I’ve been eyeing puts on AAPL again for the past few days. If I had stuck with my strategy from last year and kept repeating it, I would have made up for my losses. Instead, I backed off and waited for AAPL to settle down. I don’t think it has settled yet and so I came up with a new plan.
I have been trying to figure out a ratio spread on AAPL where I could go long a put spread and pay for it by selling a far out of the money naked put. There are plenty of combinations that looked attractive at first, but none seemed worth the risk of AAPL’s volatility. It could rocket over $500 or be below $335 within a month. The out of the money naked put leg would lose money faster than the at-to-the-money put spread would on a decline. If AAPL dropped quickly in the near-term, I’d have to consider dumping my position early for a loss again.
I opted to combine my AAPL put spread with QQQ to reduce my overall risk. QQQ is volatile enough to have decent premiums. If QQQ tanks, it will likely mean that AAPL is falling too since it is such a large component of the ETF. Ideally, the next month and a half will be one of those periods where AAPL falls, but QQQ manages to gain or at least stay flat. If so, I’ll “win” on both sides.
While AAPL was trading at $424.90, I bought two AAPL April $410 puts for $11.13 and sold two AAPL April $405 puts for $9.43 each. I paid $343.11 including $3.11 in commission. As soon as that hit, I sent my market order on QQQ. While QQQ was trading at $68.44, I sold two QQQ April $69 naked puts for $1.60 each and received $318.46 after commission. That’s a total cost for the combined orders of only $24.66. I doubt this will be my cost in the end since it has different moving parts. My QQQ puts are already in the money and have a delta of -59. So, every tick lower is going to be felt right away. The APPL put spread won’t react as quickly since it’s farther out of the money and has a very low combined delta. The $405 put has a delta of -0.30 and the $410 put has a delta of -0.34. I’m banking on AAPL moving a lot quicker south than QQQ does or having them both rise and I lose $24.66 as none of them finishes in the money. I could cut into that little loss by selling the long leg of the AAPL spread if the stock reverses course big. I’m not planning on that, but it’s out there as a possibility.
I could gain $656.89 from the put spread if AAPL loses ground like I’m planning for it to. The QQQ probably won’t let me get away with that much without taking some back through losses on my naked puts. I’m not worried about big QQQ losses based on the following math. I’ve received $318.46 from the QQQ naked puts already. If assigned, my cost will be $67.41 ($69 – $1.59). AAPL will need to move lower for QQQ to fall lower than that (in most situations). If I can get a full profit on my AAPL spread, I’ll be able to reduce my QQQ cost per share another $3.28 (based on combining these trades). After deducting the AAPL profits, my QQQ cost per share would be $64.13 ($67.41 – $3.28), well below the year-to-date low of $65.97 and even below the 2012 closing price of $65.13.
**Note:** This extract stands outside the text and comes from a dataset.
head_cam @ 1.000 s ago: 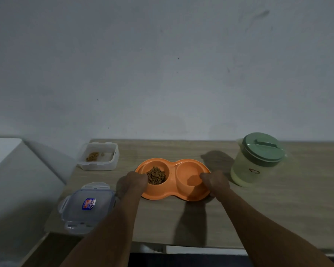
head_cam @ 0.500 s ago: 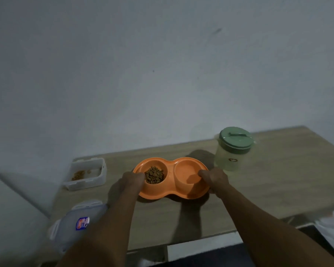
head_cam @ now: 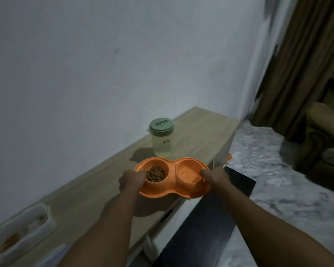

It crossed my mind as I was considering this trade that I had no QQQ exposure. I wasn’t looking for a way to open a QQQ position, but it could end up that way. QQQ can drop 1.51% before I take a loss on that leg of the trade. If it climbs 0.82%, I’ll have a 2.36% gain (19.2% annualized). The QQQ leg isn’t risky based on the assumption that QQQ can pull out at least a 6% gain this year. I might be assigned the shares in April, but if I’m patient, it should pay off.